Your task:
In the entries below, find the line with "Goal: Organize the" and the line with "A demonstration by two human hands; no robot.". Reproduce those two lines and every line between them exactly, and nothing more.
Data shown below:
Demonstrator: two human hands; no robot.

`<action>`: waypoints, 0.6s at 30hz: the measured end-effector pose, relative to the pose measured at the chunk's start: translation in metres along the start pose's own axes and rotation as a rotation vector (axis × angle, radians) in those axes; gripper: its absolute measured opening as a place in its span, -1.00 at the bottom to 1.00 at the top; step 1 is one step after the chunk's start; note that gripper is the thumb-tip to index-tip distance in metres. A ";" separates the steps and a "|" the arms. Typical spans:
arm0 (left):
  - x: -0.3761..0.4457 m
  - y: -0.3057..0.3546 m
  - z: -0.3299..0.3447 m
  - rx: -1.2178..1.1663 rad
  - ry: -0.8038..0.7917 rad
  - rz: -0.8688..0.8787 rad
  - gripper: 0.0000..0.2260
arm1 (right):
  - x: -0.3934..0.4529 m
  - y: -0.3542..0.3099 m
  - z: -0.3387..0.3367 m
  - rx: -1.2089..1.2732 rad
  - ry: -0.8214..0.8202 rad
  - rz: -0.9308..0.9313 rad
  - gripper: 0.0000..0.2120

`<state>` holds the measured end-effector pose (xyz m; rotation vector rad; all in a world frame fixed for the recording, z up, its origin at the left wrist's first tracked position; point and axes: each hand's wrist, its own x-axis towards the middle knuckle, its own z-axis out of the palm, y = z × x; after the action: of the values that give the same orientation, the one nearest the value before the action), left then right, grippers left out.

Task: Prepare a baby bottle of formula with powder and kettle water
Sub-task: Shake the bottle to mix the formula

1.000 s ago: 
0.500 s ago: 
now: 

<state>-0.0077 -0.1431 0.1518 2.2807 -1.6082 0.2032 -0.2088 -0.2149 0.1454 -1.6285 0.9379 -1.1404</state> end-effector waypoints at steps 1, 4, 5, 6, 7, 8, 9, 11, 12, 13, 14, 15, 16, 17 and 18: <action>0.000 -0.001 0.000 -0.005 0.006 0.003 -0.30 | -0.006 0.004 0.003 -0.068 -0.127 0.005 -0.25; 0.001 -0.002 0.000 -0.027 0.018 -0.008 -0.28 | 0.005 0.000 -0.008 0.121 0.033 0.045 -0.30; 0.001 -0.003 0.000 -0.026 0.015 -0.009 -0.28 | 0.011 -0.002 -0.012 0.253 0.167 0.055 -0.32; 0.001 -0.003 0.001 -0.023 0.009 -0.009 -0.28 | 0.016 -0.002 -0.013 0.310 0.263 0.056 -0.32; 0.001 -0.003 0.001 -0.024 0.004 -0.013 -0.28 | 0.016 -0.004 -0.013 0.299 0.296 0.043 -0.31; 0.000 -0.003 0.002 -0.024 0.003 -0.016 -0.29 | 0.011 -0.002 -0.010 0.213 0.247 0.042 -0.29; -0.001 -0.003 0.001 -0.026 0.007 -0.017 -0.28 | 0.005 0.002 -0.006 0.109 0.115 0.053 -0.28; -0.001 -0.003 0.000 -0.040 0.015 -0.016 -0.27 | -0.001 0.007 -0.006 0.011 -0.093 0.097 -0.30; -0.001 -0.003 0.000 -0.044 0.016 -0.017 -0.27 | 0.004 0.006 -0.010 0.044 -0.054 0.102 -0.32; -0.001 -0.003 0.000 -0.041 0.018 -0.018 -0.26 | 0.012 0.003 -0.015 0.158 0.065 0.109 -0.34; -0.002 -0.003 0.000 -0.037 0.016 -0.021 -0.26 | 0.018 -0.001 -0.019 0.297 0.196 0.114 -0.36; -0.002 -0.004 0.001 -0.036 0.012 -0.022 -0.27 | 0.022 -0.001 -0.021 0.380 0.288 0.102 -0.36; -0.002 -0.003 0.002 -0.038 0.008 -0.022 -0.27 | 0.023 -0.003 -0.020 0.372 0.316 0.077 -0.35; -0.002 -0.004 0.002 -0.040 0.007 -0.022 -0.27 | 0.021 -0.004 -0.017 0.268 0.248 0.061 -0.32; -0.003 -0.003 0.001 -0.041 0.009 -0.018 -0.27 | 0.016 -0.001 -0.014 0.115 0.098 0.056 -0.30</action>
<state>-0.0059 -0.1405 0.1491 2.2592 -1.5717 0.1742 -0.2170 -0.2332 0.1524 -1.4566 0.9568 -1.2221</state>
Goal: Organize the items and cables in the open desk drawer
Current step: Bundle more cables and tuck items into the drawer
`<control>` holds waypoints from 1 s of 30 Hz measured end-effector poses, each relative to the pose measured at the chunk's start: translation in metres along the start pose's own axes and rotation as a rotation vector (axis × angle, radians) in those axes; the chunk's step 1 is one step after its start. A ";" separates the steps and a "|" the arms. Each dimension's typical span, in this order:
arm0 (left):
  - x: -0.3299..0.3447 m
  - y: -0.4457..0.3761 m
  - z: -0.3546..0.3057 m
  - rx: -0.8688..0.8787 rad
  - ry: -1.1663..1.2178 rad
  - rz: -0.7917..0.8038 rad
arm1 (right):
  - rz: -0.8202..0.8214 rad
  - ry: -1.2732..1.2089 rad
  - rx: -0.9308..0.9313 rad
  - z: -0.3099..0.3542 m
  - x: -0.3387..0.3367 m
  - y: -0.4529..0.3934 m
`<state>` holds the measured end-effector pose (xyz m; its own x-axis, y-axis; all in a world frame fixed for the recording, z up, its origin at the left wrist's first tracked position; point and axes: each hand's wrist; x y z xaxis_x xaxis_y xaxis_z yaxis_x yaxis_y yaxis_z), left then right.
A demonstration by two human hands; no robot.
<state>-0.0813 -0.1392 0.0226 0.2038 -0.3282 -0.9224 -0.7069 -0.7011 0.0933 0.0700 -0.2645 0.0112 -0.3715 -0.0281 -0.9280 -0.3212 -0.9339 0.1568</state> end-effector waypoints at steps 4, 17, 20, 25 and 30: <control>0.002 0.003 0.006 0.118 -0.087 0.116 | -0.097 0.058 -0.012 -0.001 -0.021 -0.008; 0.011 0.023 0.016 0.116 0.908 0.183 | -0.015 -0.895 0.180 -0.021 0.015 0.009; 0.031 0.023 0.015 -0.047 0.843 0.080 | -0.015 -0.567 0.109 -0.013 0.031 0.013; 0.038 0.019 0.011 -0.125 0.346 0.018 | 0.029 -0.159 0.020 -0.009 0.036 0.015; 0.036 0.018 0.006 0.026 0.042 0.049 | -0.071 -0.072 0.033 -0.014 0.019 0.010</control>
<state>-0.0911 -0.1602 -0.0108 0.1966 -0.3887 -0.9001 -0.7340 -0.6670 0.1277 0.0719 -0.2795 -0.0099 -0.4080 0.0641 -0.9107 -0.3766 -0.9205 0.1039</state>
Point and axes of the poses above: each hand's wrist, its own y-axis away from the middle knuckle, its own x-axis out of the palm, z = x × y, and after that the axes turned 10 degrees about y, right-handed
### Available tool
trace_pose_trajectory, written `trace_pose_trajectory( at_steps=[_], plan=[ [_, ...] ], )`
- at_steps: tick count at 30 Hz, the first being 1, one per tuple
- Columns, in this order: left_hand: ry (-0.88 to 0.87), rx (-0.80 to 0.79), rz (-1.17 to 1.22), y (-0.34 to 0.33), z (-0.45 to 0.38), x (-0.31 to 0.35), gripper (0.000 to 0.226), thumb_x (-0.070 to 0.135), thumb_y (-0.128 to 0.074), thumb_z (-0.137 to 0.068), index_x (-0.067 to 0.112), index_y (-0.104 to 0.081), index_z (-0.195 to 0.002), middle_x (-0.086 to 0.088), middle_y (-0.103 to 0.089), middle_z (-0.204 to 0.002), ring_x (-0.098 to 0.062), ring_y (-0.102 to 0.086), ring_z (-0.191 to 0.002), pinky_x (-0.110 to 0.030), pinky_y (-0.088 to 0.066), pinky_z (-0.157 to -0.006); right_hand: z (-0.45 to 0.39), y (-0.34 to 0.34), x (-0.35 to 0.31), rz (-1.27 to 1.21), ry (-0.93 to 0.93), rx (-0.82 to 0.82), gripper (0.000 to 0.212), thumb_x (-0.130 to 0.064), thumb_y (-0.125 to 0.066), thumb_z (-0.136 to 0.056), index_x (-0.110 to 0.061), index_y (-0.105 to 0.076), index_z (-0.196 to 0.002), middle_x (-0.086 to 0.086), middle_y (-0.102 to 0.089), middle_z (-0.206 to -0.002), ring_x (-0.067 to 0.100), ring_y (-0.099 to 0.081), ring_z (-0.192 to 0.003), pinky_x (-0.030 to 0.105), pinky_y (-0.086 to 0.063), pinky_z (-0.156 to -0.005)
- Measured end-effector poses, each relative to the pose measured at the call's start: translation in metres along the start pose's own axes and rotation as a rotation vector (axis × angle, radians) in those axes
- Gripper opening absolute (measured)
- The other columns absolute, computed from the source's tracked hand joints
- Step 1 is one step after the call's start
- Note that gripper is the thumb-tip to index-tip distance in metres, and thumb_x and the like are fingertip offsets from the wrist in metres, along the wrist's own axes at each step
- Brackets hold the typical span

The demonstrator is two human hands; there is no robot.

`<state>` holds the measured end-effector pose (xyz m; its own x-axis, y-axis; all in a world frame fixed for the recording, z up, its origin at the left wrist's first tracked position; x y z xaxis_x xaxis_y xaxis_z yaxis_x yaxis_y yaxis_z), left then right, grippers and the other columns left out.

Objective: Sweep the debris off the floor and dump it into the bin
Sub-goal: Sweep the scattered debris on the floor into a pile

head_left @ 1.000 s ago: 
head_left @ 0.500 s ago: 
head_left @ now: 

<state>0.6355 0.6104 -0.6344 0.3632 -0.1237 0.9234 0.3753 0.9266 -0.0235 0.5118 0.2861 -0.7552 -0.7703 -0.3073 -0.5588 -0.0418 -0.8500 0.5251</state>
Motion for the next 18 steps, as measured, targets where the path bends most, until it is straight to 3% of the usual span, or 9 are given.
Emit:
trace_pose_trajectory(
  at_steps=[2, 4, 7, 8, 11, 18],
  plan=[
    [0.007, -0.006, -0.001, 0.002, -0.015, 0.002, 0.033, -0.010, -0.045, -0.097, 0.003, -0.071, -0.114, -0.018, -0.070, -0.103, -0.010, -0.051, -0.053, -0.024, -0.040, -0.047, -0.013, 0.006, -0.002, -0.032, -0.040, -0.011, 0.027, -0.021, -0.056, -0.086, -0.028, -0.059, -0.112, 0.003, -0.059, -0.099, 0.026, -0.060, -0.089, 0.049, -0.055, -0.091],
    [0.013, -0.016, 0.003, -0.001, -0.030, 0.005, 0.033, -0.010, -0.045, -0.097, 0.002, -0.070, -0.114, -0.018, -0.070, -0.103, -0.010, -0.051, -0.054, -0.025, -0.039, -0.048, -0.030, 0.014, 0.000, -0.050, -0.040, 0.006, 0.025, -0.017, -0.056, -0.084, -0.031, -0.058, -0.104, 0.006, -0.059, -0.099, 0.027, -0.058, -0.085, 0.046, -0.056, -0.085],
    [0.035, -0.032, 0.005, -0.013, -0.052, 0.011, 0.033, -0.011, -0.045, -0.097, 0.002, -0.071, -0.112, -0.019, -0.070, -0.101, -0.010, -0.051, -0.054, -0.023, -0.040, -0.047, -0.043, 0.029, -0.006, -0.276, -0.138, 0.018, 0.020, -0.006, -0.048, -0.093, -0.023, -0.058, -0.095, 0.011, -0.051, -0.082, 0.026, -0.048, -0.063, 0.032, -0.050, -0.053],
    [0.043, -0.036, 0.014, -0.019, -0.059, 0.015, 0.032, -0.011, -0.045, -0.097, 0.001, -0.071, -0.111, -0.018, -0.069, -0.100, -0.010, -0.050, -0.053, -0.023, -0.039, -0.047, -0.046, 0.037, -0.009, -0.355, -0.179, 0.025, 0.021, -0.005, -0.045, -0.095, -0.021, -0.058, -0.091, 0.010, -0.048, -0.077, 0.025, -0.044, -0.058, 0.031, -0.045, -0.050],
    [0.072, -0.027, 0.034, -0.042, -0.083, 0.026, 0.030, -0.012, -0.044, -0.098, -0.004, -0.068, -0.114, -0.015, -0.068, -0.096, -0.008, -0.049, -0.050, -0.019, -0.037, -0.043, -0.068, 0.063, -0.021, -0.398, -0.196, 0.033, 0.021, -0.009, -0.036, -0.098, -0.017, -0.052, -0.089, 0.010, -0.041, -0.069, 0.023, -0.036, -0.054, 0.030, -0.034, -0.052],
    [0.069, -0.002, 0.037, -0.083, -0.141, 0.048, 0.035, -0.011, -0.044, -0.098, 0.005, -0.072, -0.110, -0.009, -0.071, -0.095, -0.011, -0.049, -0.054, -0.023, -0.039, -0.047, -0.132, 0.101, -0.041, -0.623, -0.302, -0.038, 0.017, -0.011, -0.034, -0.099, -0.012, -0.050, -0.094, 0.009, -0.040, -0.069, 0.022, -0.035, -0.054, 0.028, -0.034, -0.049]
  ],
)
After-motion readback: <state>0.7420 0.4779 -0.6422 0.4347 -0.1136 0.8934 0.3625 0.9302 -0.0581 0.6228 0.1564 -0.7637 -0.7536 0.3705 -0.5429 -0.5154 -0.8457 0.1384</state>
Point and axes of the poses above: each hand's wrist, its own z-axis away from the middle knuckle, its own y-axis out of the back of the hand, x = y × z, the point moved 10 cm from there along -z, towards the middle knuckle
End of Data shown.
Task answer:
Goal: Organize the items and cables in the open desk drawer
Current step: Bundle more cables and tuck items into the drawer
`<control>` holds waypoints from 1 s of 30 Hz measured end-effector poses, each relative to the pose measured at the chunk's start: translation in metres along the start pose's own axes and rotation as a rotation vector (axis × angle, radians) in those axes; the chunk's step 1 is one step after its start. A ";" separates the steps and a "|" the arms. Each dimension's typical span, in this order:
arm0 (left):
  - x: -0.3299..0.3447 m
  - y: -0.4457..0.3761 m
  - z: -0.3546..0.3057 m
  - rx: -0.8688..0.8787 rad
  - ry: -1.1663..1.2178 rad
  - rz: -0.7917..0.8038 rad
arm1 (right):
  - rz: -0.8202..0.8214 rad
  - ry: -1.2732..1.2089 rad
  - rx: -0.9308..0.9313 rad
  - z: -0.3099..0.3542 m
  - x: -0.3387..0.3367 m
  - y: -0.4529..0.3934 m
`<state>` holds the measured end-effector pose (xyz m; its own x-axis, y-axis; all in a world frame fixed for the recording, z up, its origin at the left wrist's first tracked position; point and axes: each hand's wrist; x y z xaxis_x xaxis_y xaxis_z yaxis_x yaxis_y yaxis_z), left then right.
A demonstration by two human hands; no robot.

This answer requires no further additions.